**What the exercise asks:** Find the lines of the listing that contain the string "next", and return them.

------------------------------------------------

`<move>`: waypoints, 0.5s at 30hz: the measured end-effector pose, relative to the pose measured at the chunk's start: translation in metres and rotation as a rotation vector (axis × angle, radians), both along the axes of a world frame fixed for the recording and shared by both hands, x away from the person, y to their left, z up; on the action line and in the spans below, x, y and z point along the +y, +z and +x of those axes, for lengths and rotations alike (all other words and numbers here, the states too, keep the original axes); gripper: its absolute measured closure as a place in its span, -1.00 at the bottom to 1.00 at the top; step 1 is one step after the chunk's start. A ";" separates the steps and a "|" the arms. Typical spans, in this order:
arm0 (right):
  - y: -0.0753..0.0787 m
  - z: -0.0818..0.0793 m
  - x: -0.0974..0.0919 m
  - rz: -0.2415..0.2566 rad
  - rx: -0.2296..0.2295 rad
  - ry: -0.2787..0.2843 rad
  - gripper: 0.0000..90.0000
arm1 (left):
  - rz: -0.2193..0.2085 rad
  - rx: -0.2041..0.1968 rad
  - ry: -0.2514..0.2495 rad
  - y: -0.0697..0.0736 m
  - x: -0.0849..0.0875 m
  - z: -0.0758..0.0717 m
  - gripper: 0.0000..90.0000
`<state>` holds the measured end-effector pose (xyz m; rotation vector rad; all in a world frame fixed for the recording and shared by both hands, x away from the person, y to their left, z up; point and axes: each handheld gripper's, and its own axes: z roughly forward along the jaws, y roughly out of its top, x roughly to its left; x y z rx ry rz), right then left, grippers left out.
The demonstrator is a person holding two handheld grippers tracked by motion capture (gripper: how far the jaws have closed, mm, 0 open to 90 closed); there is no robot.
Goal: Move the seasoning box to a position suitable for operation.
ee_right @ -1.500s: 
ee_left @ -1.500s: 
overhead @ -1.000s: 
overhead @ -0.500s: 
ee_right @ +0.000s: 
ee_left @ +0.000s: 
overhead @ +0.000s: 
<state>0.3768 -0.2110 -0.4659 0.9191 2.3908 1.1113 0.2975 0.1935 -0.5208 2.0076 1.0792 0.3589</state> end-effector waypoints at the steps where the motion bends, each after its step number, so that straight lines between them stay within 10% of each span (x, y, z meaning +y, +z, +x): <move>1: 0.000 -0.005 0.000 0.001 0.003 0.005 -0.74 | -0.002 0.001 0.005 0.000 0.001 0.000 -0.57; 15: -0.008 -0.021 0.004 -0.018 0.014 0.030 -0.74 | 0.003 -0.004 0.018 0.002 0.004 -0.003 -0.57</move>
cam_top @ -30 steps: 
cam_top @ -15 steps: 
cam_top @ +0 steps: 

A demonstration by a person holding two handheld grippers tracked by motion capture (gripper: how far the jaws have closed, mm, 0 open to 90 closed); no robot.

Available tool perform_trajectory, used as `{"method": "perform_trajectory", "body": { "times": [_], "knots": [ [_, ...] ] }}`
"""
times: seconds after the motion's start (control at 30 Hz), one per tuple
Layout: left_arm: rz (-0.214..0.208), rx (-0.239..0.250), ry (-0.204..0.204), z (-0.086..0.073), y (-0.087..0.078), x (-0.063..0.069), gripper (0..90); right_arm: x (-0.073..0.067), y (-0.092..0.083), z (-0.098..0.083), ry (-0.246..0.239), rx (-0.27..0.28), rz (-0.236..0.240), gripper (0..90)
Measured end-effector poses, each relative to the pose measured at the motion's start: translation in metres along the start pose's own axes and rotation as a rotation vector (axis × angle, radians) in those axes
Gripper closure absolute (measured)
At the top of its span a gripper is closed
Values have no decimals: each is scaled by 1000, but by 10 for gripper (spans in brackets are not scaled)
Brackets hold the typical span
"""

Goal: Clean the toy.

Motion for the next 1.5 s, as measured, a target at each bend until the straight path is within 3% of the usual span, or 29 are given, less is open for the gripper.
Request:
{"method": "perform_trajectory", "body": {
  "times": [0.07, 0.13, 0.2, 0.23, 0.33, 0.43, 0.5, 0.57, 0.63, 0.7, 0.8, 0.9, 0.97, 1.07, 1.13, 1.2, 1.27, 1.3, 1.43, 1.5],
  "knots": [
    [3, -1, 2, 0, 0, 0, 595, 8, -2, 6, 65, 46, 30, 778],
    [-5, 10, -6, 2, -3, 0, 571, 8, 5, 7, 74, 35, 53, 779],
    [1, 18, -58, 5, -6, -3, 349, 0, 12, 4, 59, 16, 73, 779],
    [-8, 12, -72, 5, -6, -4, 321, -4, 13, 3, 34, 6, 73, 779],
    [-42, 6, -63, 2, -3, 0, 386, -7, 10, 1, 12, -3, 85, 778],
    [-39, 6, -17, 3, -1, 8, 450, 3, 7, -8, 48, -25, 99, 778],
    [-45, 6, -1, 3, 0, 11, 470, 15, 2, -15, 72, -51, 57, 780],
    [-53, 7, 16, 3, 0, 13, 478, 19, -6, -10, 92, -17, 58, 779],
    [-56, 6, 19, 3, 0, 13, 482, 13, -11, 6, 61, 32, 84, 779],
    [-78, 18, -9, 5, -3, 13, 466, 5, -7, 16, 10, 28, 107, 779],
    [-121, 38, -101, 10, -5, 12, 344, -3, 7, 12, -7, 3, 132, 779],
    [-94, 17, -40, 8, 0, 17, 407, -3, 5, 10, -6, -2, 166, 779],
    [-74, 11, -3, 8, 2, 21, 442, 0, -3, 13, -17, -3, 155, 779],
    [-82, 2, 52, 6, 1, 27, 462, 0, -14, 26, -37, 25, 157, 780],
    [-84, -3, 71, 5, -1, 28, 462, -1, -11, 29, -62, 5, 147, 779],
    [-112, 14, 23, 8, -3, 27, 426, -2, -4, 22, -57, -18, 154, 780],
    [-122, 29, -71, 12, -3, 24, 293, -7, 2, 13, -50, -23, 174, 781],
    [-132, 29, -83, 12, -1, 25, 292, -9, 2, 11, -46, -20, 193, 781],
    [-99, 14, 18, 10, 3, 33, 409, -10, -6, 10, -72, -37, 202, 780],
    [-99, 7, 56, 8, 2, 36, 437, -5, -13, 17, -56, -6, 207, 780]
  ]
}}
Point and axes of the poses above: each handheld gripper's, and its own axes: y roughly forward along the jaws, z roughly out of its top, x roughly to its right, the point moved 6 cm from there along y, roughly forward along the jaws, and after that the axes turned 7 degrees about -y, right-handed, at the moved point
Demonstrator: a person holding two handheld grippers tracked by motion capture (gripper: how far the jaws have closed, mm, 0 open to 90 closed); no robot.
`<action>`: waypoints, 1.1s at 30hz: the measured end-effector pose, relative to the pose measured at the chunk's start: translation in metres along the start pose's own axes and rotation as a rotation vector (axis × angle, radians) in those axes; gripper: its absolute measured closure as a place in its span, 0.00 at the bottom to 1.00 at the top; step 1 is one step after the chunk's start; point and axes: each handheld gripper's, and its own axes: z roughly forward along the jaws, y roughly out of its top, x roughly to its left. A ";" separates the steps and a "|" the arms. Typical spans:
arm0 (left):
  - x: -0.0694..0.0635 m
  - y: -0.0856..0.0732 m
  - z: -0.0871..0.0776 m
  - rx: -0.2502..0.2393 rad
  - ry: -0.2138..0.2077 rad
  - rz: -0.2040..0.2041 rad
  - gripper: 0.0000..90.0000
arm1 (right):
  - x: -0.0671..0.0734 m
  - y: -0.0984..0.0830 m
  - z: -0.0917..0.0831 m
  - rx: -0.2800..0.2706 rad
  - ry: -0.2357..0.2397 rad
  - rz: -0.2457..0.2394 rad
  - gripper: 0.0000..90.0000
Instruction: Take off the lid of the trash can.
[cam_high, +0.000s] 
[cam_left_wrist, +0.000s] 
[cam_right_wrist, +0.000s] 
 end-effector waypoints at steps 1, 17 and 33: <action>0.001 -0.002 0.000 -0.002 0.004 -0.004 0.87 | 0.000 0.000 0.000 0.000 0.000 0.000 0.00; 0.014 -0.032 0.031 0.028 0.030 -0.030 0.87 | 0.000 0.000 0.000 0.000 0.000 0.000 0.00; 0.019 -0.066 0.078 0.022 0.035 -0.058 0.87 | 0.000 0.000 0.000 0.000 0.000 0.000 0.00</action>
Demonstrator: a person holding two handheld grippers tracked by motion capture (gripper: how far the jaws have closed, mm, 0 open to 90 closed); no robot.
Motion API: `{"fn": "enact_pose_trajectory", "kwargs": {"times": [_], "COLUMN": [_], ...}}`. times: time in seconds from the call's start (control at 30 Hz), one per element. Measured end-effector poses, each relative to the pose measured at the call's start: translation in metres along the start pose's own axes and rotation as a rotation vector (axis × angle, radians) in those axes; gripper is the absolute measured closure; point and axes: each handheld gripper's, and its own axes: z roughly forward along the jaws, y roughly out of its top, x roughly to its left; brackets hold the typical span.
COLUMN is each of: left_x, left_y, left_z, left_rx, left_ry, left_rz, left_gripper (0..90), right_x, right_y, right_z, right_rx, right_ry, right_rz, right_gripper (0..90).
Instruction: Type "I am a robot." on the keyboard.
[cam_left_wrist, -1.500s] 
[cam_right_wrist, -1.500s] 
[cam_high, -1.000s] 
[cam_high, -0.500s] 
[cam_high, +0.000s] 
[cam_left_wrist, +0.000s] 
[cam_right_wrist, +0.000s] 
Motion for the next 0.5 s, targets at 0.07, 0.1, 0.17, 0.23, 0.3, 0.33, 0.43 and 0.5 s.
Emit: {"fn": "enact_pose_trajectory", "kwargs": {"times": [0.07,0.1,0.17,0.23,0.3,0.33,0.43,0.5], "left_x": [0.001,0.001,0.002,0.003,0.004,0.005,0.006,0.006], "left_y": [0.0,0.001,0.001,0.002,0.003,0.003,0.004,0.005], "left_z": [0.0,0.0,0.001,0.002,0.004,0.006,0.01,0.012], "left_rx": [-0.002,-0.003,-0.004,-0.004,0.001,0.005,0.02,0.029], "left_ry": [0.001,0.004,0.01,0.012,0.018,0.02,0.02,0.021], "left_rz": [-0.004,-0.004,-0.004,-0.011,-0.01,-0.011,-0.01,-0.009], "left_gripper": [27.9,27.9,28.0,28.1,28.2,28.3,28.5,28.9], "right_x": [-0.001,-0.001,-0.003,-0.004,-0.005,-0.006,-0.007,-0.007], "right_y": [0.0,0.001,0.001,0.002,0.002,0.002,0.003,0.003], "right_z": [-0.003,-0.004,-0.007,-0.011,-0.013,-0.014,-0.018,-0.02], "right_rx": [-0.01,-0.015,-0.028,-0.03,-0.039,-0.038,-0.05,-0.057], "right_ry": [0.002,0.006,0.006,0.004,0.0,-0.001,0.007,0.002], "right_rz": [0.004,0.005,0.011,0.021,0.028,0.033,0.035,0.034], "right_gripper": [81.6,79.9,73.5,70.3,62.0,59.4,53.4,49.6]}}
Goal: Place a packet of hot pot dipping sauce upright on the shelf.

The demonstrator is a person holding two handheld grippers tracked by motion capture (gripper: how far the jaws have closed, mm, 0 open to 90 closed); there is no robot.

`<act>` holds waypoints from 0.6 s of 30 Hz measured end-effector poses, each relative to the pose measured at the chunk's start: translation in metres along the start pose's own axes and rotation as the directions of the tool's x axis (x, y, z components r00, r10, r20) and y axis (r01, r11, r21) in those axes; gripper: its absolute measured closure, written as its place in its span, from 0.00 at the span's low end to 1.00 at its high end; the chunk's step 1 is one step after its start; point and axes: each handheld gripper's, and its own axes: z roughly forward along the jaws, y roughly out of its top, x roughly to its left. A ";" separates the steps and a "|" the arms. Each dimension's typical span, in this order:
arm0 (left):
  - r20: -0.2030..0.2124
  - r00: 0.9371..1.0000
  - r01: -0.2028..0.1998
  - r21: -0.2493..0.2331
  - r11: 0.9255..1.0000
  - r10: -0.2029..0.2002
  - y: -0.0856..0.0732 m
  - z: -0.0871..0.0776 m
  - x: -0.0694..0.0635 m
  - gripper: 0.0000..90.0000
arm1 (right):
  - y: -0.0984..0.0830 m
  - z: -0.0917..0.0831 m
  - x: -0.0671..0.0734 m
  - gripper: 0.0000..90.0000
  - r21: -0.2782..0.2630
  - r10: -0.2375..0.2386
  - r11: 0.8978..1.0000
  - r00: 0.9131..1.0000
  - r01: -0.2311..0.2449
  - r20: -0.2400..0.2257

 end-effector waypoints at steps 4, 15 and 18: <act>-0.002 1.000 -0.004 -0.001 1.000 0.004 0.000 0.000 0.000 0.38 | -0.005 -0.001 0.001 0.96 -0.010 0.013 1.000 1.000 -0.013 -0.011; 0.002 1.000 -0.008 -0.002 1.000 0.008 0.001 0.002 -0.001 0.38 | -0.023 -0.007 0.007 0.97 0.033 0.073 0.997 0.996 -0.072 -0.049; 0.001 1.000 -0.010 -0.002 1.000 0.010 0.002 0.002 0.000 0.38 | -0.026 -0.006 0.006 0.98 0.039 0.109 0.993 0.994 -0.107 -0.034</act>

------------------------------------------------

**Your response:**
Motion for the next 1.5 s, as measured, a target at each bend until the straight path is within 3% of the usual span, or 29 are given, less is open for the gripper.
Motion for the next 0.5 s, targets at 0.07, 0.1, 0.17, 0.23, 0.3, 0.33, 0.43 and 0.5 s.

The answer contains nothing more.